Fearful Symmetries edited by Ellen Datlow

Ellen Datlow is the modern queen of dark fiction. It simply cannot be disputed. Published by Canadian publisher ChiZine Publications (who already put out one stellar horror anthology earlier this year with Shadows & Tall Trees 2014 edited by Michael Kelly) Fearful Symmetries is a non-themed horror anthology consisting of twenty short stories by many of the genre's best. As with most Datlow anthologies, these stories run the gamut from pure horror to dark fantasy, and as such there is a bit of something here for all sorts of readers. In reading this anthology I found that most of my favorite stories came not from my usual favorite authors, but from authors of whom I was less familiar with: Helen Marshall, Robert Shearman, Siobhan Carroll, Carole Johnston, Catherine Macleod, Bruce McAllister and Pat Cadigan. Definitely one of the better anthologies of the year.

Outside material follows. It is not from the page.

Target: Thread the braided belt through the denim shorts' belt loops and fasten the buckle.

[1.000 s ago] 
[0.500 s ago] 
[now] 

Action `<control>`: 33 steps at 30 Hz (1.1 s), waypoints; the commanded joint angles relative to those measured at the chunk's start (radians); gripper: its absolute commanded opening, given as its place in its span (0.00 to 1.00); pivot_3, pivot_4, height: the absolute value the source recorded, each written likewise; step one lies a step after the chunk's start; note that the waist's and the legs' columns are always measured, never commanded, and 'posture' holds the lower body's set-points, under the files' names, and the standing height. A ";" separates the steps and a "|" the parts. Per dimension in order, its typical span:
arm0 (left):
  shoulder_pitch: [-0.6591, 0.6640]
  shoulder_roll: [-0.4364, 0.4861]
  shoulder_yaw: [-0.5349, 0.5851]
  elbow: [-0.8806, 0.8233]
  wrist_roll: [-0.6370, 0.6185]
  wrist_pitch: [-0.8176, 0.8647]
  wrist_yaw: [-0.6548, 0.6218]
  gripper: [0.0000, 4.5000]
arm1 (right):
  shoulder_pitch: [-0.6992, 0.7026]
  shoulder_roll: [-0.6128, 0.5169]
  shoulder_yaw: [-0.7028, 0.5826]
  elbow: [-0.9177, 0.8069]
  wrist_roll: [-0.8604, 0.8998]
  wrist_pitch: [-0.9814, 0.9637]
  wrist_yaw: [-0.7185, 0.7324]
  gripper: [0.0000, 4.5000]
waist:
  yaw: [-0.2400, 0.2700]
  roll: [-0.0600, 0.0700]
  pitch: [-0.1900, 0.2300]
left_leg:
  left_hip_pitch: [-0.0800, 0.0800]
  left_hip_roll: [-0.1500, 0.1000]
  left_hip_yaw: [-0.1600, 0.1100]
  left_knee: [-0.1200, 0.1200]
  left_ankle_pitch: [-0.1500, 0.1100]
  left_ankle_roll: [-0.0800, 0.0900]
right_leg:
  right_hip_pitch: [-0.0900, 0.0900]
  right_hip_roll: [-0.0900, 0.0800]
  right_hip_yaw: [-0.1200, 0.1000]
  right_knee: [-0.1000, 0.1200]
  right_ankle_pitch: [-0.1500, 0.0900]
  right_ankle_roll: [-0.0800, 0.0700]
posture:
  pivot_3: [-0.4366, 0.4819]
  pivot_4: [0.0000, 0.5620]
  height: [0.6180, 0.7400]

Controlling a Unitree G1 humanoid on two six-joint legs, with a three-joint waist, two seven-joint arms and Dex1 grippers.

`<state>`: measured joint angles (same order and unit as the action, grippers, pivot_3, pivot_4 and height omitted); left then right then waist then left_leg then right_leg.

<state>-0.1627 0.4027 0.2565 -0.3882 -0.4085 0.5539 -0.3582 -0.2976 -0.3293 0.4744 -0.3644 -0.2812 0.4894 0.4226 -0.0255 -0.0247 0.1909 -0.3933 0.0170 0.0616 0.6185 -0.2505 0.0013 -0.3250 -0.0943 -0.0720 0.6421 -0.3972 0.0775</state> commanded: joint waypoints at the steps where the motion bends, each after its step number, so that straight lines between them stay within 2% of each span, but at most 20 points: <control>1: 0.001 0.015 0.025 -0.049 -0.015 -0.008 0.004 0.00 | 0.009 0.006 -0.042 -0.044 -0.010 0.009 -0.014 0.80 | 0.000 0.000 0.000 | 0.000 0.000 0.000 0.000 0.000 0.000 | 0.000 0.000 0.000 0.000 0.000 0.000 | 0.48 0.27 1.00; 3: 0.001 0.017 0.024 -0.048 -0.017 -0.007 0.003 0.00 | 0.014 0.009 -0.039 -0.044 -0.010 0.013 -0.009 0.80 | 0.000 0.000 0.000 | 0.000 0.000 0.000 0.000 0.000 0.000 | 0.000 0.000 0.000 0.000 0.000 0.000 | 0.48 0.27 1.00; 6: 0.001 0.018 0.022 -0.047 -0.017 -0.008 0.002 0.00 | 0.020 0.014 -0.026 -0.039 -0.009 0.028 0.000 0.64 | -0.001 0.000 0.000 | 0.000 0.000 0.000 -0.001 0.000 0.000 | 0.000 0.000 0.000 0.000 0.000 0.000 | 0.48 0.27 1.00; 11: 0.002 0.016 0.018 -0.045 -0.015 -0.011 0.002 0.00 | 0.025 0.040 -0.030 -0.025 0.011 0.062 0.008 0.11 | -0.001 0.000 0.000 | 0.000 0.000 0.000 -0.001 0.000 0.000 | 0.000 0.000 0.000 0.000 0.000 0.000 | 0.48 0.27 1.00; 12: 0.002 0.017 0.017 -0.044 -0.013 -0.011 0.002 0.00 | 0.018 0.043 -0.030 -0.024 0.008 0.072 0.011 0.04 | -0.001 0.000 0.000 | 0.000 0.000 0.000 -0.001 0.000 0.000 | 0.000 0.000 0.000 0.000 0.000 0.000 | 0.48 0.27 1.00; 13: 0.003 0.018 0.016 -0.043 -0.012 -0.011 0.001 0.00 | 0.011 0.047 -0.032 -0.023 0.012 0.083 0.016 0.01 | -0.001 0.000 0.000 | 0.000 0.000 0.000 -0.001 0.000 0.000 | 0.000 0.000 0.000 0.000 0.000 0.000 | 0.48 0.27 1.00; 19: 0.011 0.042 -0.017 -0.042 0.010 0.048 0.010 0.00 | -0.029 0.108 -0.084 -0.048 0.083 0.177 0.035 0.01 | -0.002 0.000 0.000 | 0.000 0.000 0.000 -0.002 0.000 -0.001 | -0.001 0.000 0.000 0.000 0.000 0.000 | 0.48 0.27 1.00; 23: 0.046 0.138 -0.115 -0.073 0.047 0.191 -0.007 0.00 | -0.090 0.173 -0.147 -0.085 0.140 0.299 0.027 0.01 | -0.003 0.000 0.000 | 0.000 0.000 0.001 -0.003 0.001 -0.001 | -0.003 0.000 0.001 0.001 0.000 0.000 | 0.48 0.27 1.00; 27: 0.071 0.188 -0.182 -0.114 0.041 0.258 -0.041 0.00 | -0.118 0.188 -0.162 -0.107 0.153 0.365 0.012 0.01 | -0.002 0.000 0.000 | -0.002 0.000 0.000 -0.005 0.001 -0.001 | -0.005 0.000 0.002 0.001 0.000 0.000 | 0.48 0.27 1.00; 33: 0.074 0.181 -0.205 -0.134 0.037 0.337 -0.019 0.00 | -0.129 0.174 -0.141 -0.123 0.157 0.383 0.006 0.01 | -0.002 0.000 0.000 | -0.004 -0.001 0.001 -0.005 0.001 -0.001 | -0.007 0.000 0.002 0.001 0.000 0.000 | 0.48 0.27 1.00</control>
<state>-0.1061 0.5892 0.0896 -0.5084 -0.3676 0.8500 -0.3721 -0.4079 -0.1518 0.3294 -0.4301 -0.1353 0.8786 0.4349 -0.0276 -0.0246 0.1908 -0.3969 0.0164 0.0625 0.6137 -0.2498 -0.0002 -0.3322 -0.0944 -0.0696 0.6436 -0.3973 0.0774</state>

When the Stars Are Right by Scott R. Jones

Scott R. Jones has done something really special with this book. What sounds like a ridiculous premise, namely taking Lovecraft's fiction and using it as the basis of a spiritual path, actually comes together to create a fun reading experience. Taking a unique look at Lovecraft's deities (the reader of this may never view them quite the same again) and using his own personal experiences, Mr. Jones makes a case for living a life dedicated towards achieving the 'Black Gnosis,' a sort of tentacled Nirvana. The "R'lyehian" therefore lives a life constantly seeking knowledge and experience, in both dreams and waking life. It's clear that the author knows his Lovecraft in a way that perhaps no one else does. At times hilarious, at others deeply personal, this book is as much a love letter to the Gentleman of Providence as it is anything else, a cosmic thank-you note if you will. Some readers might not think this book sounds like their cup of tea, but anyone with an interest in Lovecraft should put this on their to-read list immediately. It's highly entertaining, and there's enough interesting concepts inside that all Lovecraft fans will find something to take away from it. Highly recommended.